EARLY IN THE MORNING OF AUGUST 11, 1966, CHARL
ES Whitman—an Eagle Scout, an ex-Marine, and a former altar boy—went to his mother’s apartment and shot her in the back of the head. He then returned to his own apartment and stabbed his wife to death. He left a note in which he explained that because he loved the two women, he had no choice but to kill them. He wanted to spare them the embarrassment of what was to come.27
Whitman had been experiencing changes in his behavior for months. He had seen a university psychiatrist, and during a single two-hour session confessed that he was having violent impulses with increasing frequency, and felt less and less able to suppress them. Dr. Maurice Dean Heatly described in his notes a man who was “oozing with hostility.” Whitman relayed a fantasy about “going up on the tower with a deer rifle and start shooting people.”

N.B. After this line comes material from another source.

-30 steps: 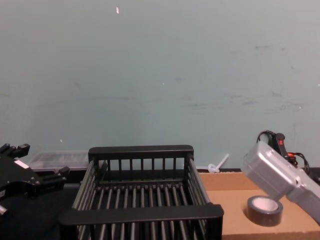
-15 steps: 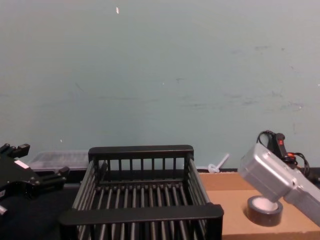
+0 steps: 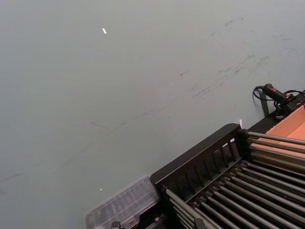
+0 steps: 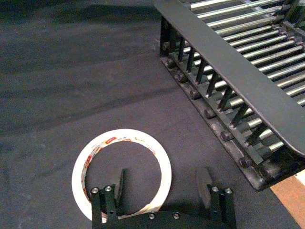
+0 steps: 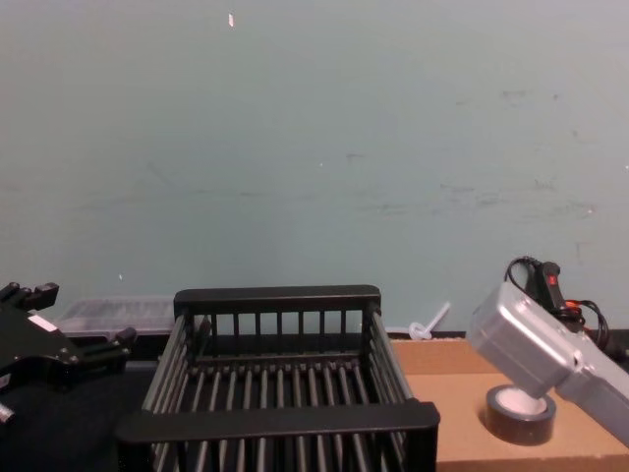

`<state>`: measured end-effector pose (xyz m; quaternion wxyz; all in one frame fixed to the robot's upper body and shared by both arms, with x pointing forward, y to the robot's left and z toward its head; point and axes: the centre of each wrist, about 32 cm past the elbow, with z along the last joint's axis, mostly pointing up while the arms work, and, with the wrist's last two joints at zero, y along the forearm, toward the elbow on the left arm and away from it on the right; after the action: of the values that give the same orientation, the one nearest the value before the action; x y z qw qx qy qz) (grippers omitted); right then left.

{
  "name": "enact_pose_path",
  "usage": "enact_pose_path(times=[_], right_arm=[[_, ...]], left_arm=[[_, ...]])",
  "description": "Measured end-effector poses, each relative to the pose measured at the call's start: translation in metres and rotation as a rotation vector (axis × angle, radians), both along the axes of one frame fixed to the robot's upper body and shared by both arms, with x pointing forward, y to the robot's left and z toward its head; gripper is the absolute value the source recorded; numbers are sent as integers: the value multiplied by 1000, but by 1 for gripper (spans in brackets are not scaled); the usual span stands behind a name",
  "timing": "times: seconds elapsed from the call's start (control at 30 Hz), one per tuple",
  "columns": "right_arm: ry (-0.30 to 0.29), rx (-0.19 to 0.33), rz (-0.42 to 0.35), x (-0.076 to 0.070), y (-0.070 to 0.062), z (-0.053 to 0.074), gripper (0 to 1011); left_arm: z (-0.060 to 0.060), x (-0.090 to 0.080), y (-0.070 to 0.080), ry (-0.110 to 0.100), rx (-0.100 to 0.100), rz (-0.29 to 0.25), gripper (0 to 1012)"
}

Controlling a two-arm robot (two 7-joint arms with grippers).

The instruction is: Pick up the white tape and place it into the black box , Pick up the silver tape and place it into the brown box.

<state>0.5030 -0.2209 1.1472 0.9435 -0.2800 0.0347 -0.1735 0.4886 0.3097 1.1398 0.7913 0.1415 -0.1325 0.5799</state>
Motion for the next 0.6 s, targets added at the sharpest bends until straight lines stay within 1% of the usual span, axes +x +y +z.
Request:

After killing his wife and mother, Whitman did exactly that. He packed a footlocker with sandwiches, gasoline, three rifles, a sawed-off shotgun, two handguns, water, and enough ammunition for a day at the shooting range. At around 11:00 AM, Whitman rolled the footlocker into an elevator in the clock tower building at the University of Texas at Austin. Posing as a maintenance man, he took the elevator to the twenty-seventh floor, just below the clock. There he met fifty-one-year-old receptionist Edna Townsley—and killed her by repeatedly striking her with the butt of a rifle. Whitman hid Townsley’s body as two visitors came down from the tower, then barricaded the exit. He killed two more tourists he found ascending the stairs.